Here is a listing. Reproduce it exactly.

- _Exercise data_
------------------------

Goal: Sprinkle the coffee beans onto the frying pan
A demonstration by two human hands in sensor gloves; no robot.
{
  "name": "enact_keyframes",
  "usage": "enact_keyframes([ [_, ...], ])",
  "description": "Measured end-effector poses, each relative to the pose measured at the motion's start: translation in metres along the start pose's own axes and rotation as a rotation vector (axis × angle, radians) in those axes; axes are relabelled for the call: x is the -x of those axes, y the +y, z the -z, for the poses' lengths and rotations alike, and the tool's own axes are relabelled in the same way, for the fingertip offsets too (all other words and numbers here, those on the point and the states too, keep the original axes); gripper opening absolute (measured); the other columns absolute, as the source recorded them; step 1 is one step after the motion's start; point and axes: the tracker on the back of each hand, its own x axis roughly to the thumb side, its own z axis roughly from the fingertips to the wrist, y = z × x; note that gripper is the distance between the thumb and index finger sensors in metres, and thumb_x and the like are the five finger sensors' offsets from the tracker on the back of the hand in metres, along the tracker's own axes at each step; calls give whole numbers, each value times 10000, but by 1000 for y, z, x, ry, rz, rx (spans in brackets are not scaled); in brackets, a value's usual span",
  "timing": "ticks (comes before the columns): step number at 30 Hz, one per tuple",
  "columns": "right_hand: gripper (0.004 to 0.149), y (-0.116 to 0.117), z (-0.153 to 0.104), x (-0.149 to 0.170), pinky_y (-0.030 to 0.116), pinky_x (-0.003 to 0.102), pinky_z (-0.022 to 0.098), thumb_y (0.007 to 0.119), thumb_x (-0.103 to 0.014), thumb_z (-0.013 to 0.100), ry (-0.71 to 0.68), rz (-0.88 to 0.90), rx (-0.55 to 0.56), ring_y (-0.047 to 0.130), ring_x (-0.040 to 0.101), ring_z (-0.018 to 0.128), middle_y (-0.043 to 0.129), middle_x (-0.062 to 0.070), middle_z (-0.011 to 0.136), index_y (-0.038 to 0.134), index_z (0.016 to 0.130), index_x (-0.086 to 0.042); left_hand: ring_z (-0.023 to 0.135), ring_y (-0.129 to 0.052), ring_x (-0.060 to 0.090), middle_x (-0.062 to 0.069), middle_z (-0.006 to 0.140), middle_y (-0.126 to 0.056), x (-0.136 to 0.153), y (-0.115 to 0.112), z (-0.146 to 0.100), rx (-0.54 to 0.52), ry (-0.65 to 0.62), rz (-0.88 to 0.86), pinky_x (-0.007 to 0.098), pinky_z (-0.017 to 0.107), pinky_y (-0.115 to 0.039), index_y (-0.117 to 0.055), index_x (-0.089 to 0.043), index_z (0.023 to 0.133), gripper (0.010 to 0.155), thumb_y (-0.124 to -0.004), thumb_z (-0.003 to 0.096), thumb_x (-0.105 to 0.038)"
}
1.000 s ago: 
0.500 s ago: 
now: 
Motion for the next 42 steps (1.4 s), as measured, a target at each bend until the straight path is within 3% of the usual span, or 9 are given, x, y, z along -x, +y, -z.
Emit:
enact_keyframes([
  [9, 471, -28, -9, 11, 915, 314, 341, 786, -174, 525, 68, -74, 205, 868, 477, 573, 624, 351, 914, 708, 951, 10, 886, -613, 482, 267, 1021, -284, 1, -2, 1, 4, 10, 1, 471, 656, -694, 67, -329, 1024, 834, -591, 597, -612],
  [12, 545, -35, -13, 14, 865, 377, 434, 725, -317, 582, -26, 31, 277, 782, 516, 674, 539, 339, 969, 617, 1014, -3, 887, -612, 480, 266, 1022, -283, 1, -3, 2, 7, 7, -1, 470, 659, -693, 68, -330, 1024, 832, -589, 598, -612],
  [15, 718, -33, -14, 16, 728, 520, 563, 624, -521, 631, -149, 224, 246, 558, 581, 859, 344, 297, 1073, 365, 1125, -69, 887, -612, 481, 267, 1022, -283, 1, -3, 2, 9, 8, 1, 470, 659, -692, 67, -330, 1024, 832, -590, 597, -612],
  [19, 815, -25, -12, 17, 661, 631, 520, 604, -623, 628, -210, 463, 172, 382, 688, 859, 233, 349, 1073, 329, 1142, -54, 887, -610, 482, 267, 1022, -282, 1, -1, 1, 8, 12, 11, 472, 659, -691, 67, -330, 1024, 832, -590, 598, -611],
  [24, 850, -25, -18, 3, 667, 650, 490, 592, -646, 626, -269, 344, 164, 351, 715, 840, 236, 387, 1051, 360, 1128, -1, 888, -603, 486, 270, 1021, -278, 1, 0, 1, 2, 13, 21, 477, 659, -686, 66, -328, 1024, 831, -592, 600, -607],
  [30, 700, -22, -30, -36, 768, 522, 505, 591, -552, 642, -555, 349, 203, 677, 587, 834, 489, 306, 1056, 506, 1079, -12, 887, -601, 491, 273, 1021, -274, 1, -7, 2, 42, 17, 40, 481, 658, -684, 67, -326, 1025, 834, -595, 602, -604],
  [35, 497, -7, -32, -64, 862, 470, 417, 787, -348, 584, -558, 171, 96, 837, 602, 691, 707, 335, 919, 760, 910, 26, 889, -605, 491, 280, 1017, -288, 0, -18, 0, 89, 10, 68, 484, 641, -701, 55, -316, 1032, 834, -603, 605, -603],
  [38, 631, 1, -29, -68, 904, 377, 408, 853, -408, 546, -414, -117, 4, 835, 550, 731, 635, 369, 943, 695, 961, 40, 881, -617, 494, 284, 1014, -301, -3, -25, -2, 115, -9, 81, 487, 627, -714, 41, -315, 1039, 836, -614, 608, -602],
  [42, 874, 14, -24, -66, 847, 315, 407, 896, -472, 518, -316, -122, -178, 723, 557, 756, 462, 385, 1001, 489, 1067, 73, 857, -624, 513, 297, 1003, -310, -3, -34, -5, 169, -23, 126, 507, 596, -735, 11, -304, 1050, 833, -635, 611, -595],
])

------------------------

- _Reply_
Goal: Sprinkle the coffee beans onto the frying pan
A demonstration by two human hands in sensor gloves; no robot.
{
  "name": "enact_keyframes",
  "usage": "enact_keyframes([ [_, ...], ])",
  "description": "Measured end-effector poses, each relative to the pose measured at the motion's start: translation in metres along the start pose's own axes and rotation as a rotation vector (axis × angle, radians) in those axes; axes are relabelled for the call: x is the -x of those axes, y the +y, z the -z, for the poses' lengths and rotations alike, and the tool's own axes are relabelled in the same way, for the fingertip offsets too (all other words and numbers here, those on the point and the states too, keep the original axes); gripper opening absolute (measured); the other columns absolute, as the source recorded them; step 1 is one step after the motion's start; point and axes: the tracker on the back of each hand, its own x axis roughly to the thumb side, its own z axis roughly from the fingertips to the wrist, y = z × x; note that gripper is the distance between the thumb and index finger sensors in metres, and thumb_x and the like are the five finger sensors' offsets from the tracker on the back of the hand in metres, along the tracker's own axes at each step; calls give whole numbers, each value times 10000, but by 1000 for y, z, x, ry, rz, rx (spans in brackets are not scaled); in brackets, a value's usual span",
  "timing": "ticks (comes before the columns): step number at 30 Hz, one per tuple",
  "columns": "right_hand: gripper (0.004 to 0.149), y (-0.116 to 0.117), z (-0.153 to 0.104), x (-0.149 to 0.170), pinky_y (-0.030 to 0.116), pinky_x (-0.003 to 0.102), pinky_z (-0.022 to 0.098), thumb_y (0.007 to 0.119), thumb_x (-0.103 to 0.014), thumb_z (-0.013 to 0.100), ry (-0.71 to 0.68), rz (-0.88 to 0.90), rx (-0.55 to 0.56), ring_y (-0.047 to 0.130), ring_x (-0.040 to 0.101), ring_z (-0.018 to 0.128), middle_y (-0.043 to 0.129), middle_x (-0.062 to 0.070), middle_z (-0.011 to 0.136), index_y (-0.038 to 0.134), index_z (0.016 to 0.130), index_x (-0.086 to 0.042); left_hand: ring_z (-0.023 to 0.135), ring_y (-0.129 to 0.052), ring_x (-0.060 to 0.090), middle_x (-0.062 to 0.069), middle_z (-0.006 to 0.140), middle_y (-0.126 to 0.056), x (-0.136 to 0.153), y (-0.115 to 0.112), z (-0.146 to 0.100), rx (-0.54 to 0.52), ry (-0.65 to 0.62), rz (-0.88 to 0.86), pinky_x (-0.007 to 0.098), pinky_z (-0.017 to 0.107), pinky_y (-0.115 to 0.039), index_y (-0.117 to 0.055), index_x (-0.089 to 0.043), index_z (0.023 to 0.133), gripper (0.010 to 0.155), thumb_y (-0.124 to -0.004), thumb_z (-0.003 to 0.096), thumb_x (-0.105 to 0.038)"
}
1.000 s ago: 
0.500 s ago: 
now: 
Motion for the next 42 steps (1.4 s), as measured, a target at each bend until the straight path is within 3% of the usual span, or 9 are given, x, y, z along -x, +y, -z.
Emit:
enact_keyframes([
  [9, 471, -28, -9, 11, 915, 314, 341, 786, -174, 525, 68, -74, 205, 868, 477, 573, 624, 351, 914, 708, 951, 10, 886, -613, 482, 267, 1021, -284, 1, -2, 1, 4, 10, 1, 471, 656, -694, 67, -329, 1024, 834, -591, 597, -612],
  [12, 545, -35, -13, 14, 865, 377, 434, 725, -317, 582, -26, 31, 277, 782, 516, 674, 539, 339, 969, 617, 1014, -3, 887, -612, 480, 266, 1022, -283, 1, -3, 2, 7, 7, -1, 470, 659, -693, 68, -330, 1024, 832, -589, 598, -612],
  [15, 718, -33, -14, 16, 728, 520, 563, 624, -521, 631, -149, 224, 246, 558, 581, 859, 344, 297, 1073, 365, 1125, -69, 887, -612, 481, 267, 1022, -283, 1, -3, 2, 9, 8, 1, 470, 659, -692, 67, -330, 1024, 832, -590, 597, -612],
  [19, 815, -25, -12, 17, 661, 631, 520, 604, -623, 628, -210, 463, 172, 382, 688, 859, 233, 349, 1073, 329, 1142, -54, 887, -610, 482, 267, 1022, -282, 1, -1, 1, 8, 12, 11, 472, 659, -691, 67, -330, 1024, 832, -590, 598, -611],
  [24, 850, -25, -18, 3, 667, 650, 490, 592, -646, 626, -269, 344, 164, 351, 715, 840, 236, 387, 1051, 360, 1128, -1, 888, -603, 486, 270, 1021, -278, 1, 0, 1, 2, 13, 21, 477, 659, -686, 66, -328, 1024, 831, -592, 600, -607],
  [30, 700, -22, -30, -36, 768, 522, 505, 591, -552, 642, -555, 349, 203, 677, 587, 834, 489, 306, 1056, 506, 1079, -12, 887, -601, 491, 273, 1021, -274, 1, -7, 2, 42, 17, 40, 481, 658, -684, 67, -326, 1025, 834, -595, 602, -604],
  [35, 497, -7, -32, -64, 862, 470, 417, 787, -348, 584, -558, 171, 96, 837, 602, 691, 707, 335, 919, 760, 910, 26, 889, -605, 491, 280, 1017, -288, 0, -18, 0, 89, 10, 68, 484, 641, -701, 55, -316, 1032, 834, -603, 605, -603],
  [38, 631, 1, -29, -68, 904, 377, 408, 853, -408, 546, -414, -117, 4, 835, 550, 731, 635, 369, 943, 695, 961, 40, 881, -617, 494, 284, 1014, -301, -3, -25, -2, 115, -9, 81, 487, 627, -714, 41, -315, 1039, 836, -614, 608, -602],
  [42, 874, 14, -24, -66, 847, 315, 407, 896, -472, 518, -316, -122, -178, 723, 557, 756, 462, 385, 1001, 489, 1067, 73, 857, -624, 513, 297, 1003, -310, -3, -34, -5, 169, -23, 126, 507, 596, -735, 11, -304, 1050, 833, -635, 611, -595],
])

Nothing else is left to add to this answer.